A Place in Transformation

 

“The transformation begins quietly. Someone carries, someone drills, someone discusses the grain of the plywood. What material should remain visible? How much shade is enough? Where will someone retreat later – or want to be seen?”

 

Photo: Susanne Oberhollenzer

 

An old driving range transforms. From a disused patch of land to a vibrant festival site – Gabonsa is more than music. It is a collective act of architecture. A spatial practice somewhere between construction and becoming. The transformation begins quietly. Someone carries, someone drills, someone discusses the grain of the plywood. What material should remain visible? How much shade is enough? Where will someone retreat later – or want to be seen?  On the outskirts of Innsbruck, a former golf driving range becomes the setting for a festival that aims to be more than just a weekend of beats and bars. Gabonsa is an experiment. A site for new forms of gathering, for shared design, for temporary architecture. 

Before the first light, before the first sound – there is conversation. Decisions about where to place a cable, how to orient a structure, or when to let a material speak for itself. For Hannes Steinkopf and Leon Stofft, part of the Gabonsa core team, the festival begins long before the site fills with people. What emerges here is not just a stage or infrastructure, but a spatial attitude: one rooted in collective thinking, improvisation, and care.

 

#1 An old driving range becomes a new festival – and maybe even a new kind of place. What makes you believe this transformation will take hold?

We’re working with a space that already carries a certain openness – both physically and mentally. The wide views, the leftover structures, the artificial-meets-natural landscape… it's like a blank canvas with traces from the history of this place. We believe transformation will take hold not because we erase what was there, but because we layer something on top of it – temporality, collectivity, experimentation. If the energy feels right, and the space resonates with people, it has the potential to become more than just a one-time event.

 

#2 With every scaffold, every screw, the site is changing – what kind of space are you trying to create beyond just infrastructure? And what challenges come with organising something from scratch? 

We’re trying to build a space that feels both surreal and grounded – a place where people can lose themselves a little, but also feel held. It’s not just about sound systems or bars or stages; it’s about atmospheres, thresholds, rhythms, moments of pause.

The challenge? Everything. There's no blueprint, no “this is how it’s done.” We’re inventing logistics while also crafting visions for this place. It’s a huge balancing act between creative ambition and practical limits – time, budget, weather, neighbors, permits. But maybe that friction is part of what makes it alive.

 

Photos: Susanne Oberhollenzer

 

#3 Gabonsa is a first-time experiment – what do you hope will remain once everything has been taken down? 

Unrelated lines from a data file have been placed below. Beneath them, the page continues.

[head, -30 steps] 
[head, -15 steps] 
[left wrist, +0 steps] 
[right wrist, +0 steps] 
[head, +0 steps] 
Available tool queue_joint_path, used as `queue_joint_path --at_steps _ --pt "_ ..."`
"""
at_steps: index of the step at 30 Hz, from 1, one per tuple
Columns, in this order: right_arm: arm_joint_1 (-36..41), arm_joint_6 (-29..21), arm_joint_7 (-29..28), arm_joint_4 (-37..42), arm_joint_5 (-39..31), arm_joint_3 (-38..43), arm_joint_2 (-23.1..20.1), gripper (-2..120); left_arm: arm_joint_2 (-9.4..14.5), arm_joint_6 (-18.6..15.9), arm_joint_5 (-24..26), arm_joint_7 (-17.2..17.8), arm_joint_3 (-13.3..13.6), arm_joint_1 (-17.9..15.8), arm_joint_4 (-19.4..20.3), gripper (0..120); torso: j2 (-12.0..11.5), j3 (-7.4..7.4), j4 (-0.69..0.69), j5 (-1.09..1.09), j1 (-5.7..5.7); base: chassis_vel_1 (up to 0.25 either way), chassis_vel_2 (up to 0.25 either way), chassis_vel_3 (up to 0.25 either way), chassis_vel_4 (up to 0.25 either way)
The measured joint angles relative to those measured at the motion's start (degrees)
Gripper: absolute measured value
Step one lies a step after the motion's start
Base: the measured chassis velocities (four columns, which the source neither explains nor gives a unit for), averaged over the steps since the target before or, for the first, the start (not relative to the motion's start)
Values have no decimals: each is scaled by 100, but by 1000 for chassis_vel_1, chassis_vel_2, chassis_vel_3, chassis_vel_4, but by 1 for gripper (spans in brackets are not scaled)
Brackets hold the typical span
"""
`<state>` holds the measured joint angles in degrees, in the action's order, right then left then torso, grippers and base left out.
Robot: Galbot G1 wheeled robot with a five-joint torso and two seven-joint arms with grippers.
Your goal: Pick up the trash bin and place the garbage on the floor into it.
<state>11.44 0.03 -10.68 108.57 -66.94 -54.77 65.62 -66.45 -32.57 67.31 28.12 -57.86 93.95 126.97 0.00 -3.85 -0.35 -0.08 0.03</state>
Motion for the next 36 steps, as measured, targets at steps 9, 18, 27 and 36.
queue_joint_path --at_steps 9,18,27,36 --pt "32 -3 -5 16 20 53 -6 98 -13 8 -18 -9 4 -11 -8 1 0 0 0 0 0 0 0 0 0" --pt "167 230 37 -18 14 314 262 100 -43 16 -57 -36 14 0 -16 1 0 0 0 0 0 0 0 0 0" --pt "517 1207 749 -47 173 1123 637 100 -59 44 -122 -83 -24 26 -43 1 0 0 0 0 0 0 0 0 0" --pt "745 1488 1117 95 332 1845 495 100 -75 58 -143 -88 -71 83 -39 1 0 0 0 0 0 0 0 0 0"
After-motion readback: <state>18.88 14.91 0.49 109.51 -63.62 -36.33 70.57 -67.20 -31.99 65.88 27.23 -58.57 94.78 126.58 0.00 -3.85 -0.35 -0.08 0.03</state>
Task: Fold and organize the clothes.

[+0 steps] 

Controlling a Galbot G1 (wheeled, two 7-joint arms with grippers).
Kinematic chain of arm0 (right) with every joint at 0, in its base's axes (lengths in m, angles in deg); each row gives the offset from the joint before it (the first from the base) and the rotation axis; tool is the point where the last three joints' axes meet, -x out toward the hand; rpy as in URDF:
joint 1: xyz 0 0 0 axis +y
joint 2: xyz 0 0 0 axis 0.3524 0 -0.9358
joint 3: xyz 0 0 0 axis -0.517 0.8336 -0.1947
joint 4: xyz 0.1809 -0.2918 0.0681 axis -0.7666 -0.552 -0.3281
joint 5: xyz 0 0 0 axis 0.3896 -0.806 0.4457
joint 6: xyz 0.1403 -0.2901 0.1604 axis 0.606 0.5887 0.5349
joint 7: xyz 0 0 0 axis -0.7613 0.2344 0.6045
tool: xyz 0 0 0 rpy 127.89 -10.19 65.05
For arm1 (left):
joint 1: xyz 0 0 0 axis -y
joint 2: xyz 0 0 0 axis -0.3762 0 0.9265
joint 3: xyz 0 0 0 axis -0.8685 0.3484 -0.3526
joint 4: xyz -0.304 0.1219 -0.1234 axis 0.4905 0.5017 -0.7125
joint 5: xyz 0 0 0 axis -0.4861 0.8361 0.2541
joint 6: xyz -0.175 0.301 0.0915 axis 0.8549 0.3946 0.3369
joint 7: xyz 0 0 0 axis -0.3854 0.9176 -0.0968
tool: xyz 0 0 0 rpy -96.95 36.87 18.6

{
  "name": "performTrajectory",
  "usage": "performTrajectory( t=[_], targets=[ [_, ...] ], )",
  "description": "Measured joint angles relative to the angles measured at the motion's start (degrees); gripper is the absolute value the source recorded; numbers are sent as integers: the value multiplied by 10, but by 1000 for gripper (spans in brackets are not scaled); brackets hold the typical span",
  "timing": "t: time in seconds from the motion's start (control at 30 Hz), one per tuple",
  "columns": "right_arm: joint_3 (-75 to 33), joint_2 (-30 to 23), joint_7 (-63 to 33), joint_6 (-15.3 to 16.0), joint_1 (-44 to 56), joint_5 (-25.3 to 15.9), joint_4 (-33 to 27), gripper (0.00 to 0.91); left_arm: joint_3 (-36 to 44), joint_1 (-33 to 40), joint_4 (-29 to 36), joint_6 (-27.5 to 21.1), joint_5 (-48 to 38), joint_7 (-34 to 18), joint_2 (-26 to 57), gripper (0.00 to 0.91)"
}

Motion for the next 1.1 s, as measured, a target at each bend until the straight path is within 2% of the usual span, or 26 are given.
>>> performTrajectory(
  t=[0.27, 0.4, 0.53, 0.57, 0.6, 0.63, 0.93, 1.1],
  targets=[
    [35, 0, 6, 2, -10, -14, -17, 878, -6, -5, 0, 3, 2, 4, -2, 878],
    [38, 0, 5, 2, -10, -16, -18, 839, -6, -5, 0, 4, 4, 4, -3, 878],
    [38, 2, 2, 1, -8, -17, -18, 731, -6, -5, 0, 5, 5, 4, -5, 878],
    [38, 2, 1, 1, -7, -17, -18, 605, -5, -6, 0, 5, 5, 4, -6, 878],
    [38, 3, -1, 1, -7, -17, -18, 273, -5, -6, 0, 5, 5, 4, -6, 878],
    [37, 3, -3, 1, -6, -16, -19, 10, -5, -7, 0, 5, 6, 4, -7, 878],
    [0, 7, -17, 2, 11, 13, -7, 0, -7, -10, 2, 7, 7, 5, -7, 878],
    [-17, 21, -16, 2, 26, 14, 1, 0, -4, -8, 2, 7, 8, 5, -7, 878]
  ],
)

We hope what remains is a memory strong enough to return to – a shift in how people see the place, or what they believe a festival can be. Maybe it’s a friendship that started there. Maybe it’s the idea that abandoned spaces aren’t empty, but waiting. If we manage to leave behind a trace of possibility – in people’s minds, in the landscape, in the way we collaborate – then that’s something real.

 

Rising from the heart of the festival grounds, the Panorama Stage reveals its skeleton rather than concealing it. Built from wooden beams and Layher scaffolding, it doesn’t hide its structure behind decoration – it becomes the architecture. Under the direction of Max Knoblauch, the stage transforms from a functional support system into a sculptural, performative space: raw during the day, atmospheric by night, when projections and lighting create shifting visual narratives across its surfaces.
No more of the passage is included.